An excerpt from my project. 2/21/16. Tommy Chisholm

             What is a mirror? In the era of antiquity, mirrors were made from solid sheets of bronze or silver and were prone to corrosion. Today and for the last five hundred odd years, mirrors are made by applying a metal coating to the backside of a piece of plate glass. Primarily, mirrors are objects of vanity; a tool to aid our narcissism as well as our loathing.

            At the intersection of the animal-world and the human—domesticity—mirrors are given to rodent and bird pets to keep them company. These puny little guys may not have the mental capacity to differentiate between themselves and the image in the mirror, and effectively keep themselves company. The physical body they see is not their own, but of their only friend and neighbor. It’s a bit haunting, to be kept company by the mirrors own deception.

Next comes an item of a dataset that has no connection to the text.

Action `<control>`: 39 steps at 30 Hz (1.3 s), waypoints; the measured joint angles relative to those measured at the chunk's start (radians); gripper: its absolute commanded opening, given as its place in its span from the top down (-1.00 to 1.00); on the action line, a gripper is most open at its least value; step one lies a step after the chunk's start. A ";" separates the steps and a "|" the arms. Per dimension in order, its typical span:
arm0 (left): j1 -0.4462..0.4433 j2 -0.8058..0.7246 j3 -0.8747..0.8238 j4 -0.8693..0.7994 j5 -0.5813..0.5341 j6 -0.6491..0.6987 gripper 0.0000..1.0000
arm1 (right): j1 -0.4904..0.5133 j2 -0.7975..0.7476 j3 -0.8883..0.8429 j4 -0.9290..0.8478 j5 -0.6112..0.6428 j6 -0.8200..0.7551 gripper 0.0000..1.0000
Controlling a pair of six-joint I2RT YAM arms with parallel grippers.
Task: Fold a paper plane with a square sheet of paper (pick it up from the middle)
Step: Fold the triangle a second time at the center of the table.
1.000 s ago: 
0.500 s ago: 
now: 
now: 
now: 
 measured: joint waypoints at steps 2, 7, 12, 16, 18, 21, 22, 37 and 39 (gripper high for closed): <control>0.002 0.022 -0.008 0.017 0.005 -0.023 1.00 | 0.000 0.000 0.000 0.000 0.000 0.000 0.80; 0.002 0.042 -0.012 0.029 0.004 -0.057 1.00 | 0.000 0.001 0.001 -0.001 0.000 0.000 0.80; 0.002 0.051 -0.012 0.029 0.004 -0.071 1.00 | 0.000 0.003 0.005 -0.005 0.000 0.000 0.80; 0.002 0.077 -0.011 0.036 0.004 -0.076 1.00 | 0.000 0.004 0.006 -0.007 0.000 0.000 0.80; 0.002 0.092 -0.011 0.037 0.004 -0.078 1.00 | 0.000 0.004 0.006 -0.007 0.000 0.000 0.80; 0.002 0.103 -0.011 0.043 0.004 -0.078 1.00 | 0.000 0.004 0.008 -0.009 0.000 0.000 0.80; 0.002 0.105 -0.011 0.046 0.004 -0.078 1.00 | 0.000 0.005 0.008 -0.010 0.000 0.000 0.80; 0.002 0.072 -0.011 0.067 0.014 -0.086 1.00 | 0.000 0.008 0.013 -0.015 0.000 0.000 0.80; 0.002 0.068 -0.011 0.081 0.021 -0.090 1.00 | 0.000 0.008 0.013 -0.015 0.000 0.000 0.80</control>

           Ultimately, mirrors are carriers of light. They absorb it and bounce it back in new angles; left is right and right is left. Mirrors are also much like the lowly chameleon, that reptilian incapable of an “authentic” self, only capable of replicating its surroundings. So then what happens when two chameleon-light-bearers face one another? I imagine two mirrors, framed, and pressed together by their wooden frames which hold a negative space between the two where all light escapes. Their reflection is nothingness and in the darkness they are one with the lightlessness. Do they fail to function, or is this chameleon kiss, a lovers embrace drenched in the dark, only for two? Mirrors are secret keepers, a spy’s accessory for stealthily seeing around corners. In the negative plane between the coated plate glass, does the mirror take on a physicality? Is it possible to steal a glance? I think not. I know no way to shine—to sneak—a light onto their embrace without the two just chameling, reflecting that bulb, flame, or chemiluminescence.

Freewrites. 2-14-15, Tommy Chisholm

As it stands, my project is broken into three sections. The first one dealing with mirrors. I sat down for about an hour or two and tried to write down everything I could think of when “mirrors” came to mind. I’m currently using this freewrite as a bit of an outline, well, actually, it’s more of a point of reference to mine for inspiration. I’d also like to note that this was a completely unedited stream-of-consciousness bit of writing, so bear with it when its language fumbles and becomes occasionally obnoxious. 

 

Here’s some samples from it…

 

The mirror is a window, and a window, too, acts as a mirror. We mistake a window for a mirror, as they disguise themselves as such. Mirrors are also metaphoric of windows. They show us our physical unconscious selves. We can consider our subconscious while sitting on a couch or laying down before bed, but we aren’t face to face with it as we are when we gaze into the mirror. In the mirror we start to piece our past together, up to the present, we try to make sense of the linear path, and we find ourselves skeptical. Skeptical of who we are and who we’ve been. In this gaze we exist out of time as we mine the past and examine the present. Memory is blurred by the fictions our minds create. 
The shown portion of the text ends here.